:: Exercise brief ::
Transcribe each record exactly. Include every one.
═══
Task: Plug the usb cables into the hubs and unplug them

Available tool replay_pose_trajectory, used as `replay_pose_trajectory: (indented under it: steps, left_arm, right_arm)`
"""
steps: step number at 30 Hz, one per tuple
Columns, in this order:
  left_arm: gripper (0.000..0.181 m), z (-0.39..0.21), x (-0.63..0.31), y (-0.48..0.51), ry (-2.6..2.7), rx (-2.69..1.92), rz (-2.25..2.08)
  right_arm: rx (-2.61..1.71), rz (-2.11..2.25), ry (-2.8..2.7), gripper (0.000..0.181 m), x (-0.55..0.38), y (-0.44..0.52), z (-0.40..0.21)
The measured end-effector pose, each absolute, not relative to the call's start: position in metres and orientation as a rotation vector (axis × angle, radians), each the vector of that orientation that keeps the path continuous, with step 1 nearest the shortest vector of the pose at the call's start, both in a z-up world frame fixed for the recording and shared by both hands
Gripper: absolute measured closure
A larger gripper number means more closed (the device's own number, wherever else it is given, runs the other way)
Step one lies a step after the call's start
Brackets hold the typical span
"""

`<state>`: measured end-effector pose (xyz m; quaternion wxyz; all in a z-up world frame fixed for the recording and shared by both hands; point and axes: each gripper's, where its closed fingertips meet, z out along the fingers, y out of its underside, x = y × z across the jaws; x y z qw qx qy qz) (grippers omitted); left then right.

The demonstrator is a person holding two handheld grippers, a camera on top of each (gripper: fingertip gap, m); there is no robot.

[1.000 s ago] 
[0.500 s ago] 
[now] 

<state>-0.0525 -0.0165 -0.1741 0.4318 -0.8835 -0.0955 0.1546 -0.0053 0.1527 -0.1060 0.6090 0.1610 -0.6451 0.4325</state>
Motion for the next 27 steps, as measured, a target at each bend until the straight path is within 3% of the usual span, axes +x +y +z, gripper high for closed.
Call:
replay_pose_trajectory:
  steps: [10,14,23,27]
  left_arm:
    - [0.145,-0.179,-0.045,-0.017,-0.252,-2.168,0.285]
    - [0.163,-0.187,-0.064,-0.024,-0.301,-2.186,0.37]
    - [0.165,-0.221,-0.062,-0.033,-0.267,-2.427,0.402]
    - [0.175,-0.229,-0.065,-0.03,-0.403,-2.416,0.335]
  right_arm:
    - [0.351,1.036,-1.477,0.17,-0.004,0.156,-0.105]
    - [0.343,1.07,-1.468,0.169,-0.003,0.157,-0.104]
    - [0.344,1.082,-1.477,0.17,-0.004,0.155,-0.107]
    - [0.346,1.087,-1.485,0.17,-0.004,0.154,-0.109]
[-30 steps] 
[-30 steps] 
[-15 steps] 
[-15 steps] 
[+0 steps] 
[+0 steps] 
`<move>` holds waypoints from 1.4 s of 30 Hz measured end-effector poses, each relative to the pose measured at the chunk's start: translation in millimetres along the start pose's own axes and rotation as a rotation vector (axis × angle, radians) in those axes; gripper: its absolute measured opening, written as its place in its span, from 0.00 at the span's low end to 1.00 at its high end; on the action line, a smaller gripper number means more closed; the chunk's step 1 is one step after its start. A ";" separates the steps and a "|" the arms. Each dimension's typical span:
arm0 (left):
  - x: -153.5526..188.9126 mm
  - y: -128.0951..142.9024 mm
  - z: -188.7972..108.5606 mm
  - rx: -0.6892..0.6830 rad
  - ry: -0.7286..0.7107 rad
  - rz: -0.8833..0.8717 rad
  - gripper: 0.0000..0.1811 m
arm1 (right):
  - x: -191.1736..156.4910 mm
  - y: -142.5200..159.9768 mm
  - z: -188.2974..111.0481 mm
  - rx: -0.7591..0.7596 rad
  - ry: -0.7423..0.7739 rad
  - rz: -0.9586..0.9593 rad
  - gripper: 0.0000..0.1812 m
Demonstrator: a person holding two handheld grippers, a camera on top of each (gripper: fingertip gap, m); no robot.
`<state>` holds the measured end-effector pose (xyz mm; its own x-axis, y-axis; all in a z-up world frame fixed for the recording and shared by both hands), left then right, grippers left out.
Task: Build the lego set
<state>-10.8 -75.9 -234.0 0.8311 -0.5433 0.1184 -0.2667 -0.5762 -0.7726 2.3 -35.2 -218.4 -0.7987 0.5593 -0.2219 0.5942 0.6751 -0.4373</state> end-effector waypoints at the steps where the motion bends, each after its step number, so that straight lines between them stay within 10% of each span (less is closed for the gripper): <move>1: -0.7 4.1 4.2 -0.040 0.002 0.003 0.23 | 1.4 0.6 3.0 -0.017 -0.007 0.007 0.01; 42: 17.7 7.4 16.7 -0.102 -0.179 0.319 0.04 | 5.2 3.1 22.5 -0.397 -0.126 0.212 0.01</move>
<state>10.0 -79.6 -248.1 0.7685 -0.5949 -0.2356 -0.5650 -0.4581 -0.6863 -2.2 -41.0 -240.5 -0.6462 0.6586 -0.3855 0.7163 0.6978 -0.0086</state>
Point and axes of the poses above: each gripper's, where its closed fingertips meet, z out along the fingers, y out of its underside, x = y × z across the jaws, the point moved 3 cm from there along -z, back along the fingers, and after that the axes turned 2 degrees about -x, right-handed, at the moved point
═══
:: Task answer ::
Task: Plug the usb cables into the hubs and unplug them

Available tool replay_pose_trajectory, used as `replay_pose_trajectory: (indented under it: steps, left_arm, right_arm)`
"""
steps: step number at 30 Hz, one per tuple
Columns, in this order:
  left_arm: gripper (0.000..0.181 m), z (-0.39..0.21), x (-0.63..0.31), y (-0.48..0.51), ry (-2.6..2.7), rx (-2.69..1.92), rz (-2.25..2.08)
  right_arm: rx (-2.61..1.71), rz (-2.11..2.25), ry (-2.8..2.7), gripper (0.000..0.181 m), x (-0.55..0.38), y (-0.44..0.52), z (-0.40..0.21)
The measured end-effector pose, each absolute, not relative to the call's start: position in metres and orientation as a rotation vector (axis × angle, radians), each the vector of that orientation that keeps the path continuous, with step 1 nearest the shortest vector of the pose at the call's start, both in a z-up world frame fixed for the recording and shared by both hands
Gripper: absolute measured closure
A larger gripper number means more closed (the device's own number, wherever else it is given, runs the other way)
Step one lies a step after the call's start
Brackets hold the typical span
"""

`<state>`: measured end-effector pose (xyz m; quaternion wxyz; all in a z-up world frame fixed for the recording and shared by both hands; point and axes: each gripper's, where its closed fingertips meet, z out along the fingers, y out of its underside, x = y × z across the jaws; x y z qw qx qy qz) (grippers omitted); left then right.

The demonstrator is a person holding two handheld grippers, a camera on top of each (gripper: fingertip gap, m); there is no robot.

[1.000 s ago] 
[0.500 s ago] 
[now] 

<state>-0.0525 -0.0165 -0.1741 0.4318 -0.8835 -0.0955 0.1546 -0.0053 0.1527 -0.1060 0.6090 0.1610 -0.6451 0.4325</state>
Motion for the next 27 steps, as measured, a target at each bend until the straight path is within 3% of the usual span, axes +x +y +z, gripper high for closed.
Call:
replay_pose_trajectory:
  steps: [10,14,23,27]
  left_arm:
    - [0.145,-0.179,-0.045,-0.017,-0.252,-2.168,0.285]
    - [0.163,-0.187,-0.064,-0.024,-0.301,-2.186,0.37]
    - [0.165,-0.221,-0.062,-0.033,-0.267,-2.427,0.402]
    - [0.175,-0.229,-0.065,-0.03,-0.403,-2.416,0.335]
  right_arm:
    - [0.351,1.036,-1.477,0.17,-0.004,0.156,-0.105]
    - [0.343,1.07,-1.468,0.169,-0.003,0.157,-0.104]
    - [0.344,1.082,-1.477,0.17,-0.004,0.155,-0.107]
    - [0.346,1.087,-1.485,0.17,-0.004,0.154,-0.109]
[-30 steps] 
[-30 steps] 
[-15 steps] 
[-15 steps] 
[+0 steps] 
[+0 steps] 
`<move>` holds waypoints from 1.4 s of 30 Hz measured end-effector poses, each relative to the pose measured at the chunk's start: translation in millimetres along the start pose's own axes and rotation as a rotation vector (axis × angle, radians) in those axes; gripper: its absolute measured opening, written as its place in its span, from 0.00 at the span's low end to 1.00 at its high end; on the action line, a smaller gripper number means more closed; the chunk's step 1 is one step after its start. A ";" separates the steps and a "|" the arms. Each dimension's typical span:
arm0 (left):
  - x: -153.5526..188.9126 mm
  - y: -128.0951..142.9024 mm
  - z: -188.7972..108.5606 mm
  - rx: -0.6892..0.6830 rad
  - ry: -0.7286..0.7107 rad
  - rz: -0.8833..0.8717 rad
  - gripper: 0.0000..0.1811 m
arm1 (right):
  - x: -191.1736..156.4910 mm
  - y: -142.5200..159.9768 mm
  - z: -188.2974..111.0481 mm
  - rx: -0.7591..0.7596 rad
  - ry: -0.7423..0.7739 rad
  - rz: -0.9586..0.9593 rad
  - gripper: 0.0000..0.1812 m
Demonstrator: a person holding two handheld grippers, a camera on top of each (gripper: fingertip gap, m); no robot.
`<state>` holds the measured end-effector pose (xyz mm; its own x-axis, y-axis; all in a z-up world frame fixed for the recording and shared by both hands), left then right, grippers left out.
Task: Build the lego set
<state>-10.8 -75.9 -234.0 0.8311 -0.5433 0.1184 -0.2667 -0.5762 -0.7726 2.3 -35.2 -218.4 -0.7987 0.5593 -0.2219 0.5942 0.6751 -0.4373</state> end-effector waypoints at the steps where the motion bends, each after its step number, so that straight lines between them stay within 10% of each span (less is closed for the gripper): <move>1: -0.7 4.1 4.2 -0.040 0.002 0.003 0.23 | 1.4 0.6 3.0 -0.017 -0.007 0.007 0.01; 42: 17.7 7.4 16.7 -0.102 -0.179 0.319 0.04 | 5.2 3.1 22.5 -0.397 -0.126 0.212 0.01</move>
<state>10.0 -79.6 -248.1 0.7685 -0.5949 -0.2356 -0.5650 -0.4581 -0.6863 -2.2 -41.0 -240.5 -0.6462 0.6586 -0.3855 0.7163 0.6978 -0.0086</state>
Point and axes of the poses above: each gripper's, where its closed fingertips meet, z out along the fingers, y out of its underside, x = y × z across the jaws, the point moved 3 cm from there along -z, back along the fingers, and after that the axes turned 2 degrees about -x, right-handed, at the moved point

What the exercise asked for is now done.